King: Queen Could Carry On Monarchy

King Norodom Sihanouk on Sat­urday proposed that his wife, Queen Norodom Monineath, represent the monarchy after his death.

“The Queen has served the nation and the people honestly, actively and effectively. This is the only way that the monarchy regime can be sustained,” King Sihanouk wrote in an open letter to the public.

He said Queen Monineath would remain the symbol of the mon­archy until the Throne Council was able to choose his successor.

The King, who turned 81 on Oct 31, has expressed his concern on several occasions over the lack of legislation required to decide the next monarch after his death. A law has not been established to determine the operations and functions of the Throne Council, which will choose the royal successor.

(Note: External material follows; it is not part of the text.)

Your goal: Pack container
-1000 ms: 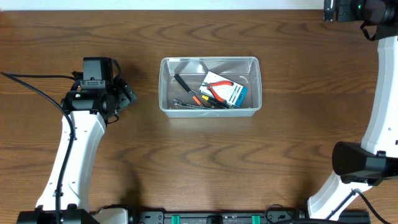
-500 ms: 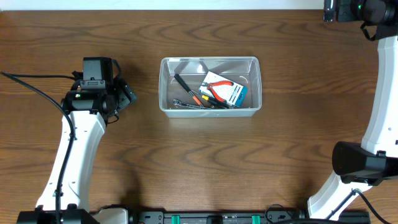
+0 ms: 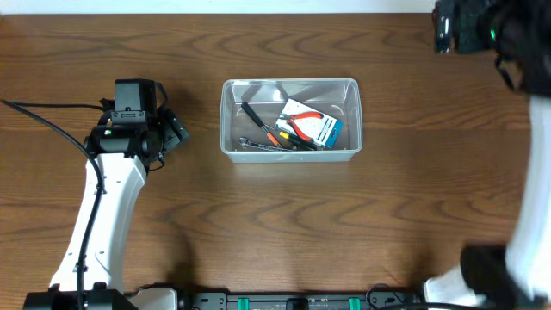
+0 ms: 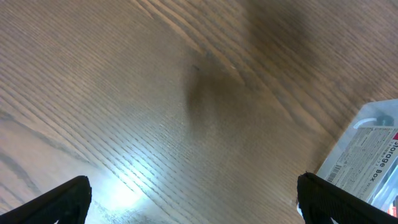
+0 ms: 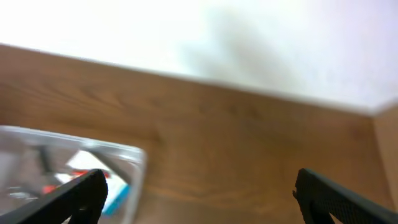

Saying he anticipated a dispute within the council, the King repeated an earlier call to select the next monarch by a simple majority vote in the council. If the council adopted such a vote, only five of the nine current members would need to agree on the next monarch.

“To do that, we can succeed,” the King said.

Under the Constitution, the Queen does not have the right to assume the role of head of state. However, King Sihanouk said that when he declined the throne during his Sangkum Reastr Niyum regime, his mother, Queen Kosso­mak Nearireath, took over the monarchy after the death of his father, Norodom Suramit.

Queen Nearireath became the “mother of the nation and symbol of the monarchy regime but did not rule with power,” King Siha­nouk said.

Government spokesman Khieu Kanharith said Sunday that the government would agree to allow Queen Monineath to represent the monarchy.

“So far the Queen has helped the King a lot since the resistance for [Cambodia’s] independence,” from France, he said. The King’s suggestion is “an excellent idea,” he added.

Prime Minister Hun Sen said Friday that it was time to start thinking about the workings of the Throne Council and that he supported a simple majority vote to select the new King.

“To avoid the difficulty of selecting the successor, we have to comply with the King’s idea,” Hun Sen told reporters. He added that the Throne Council will have only one week to choose the next monarch after the King’s death, as stipulated in the Constitution.

Funcinpec spokesman Kassie Neou on Sunday declined to comment.

In his letter Saturday, King Sihanouk also blamed Funcinpec and the Sam Rainsy Party’s Alli­ance of Democrats for being respon­sible for the post-election political deadlock. He added that he is increasingly concerned about the lack of compromise between the three main parties.

“Negotiations to form the new government and National Assem­bly haven’t got any results because Funcinpec and the Sam Rainsy Party have imposed a lot of conditions on the Cambodian People’s Party,” he said.

He added: “This leads the people to be ashamed, dishonored and miserable.”

In a separate letter Sunday, King Sihanouk said that if the Assembly were to amend the Constitution, it could adopt a traditional mode of succession, under which the heir to the throne would automatically be the King’s first-born son.

In such a case, he said, his son Prince Norodom Yuvaneath would head the monarchy after his death. Prince Yuvaneath—whose mother is Princess Siso­wath Pongsamoni, the daughter of King Sisowath Monivong—was born in 1943.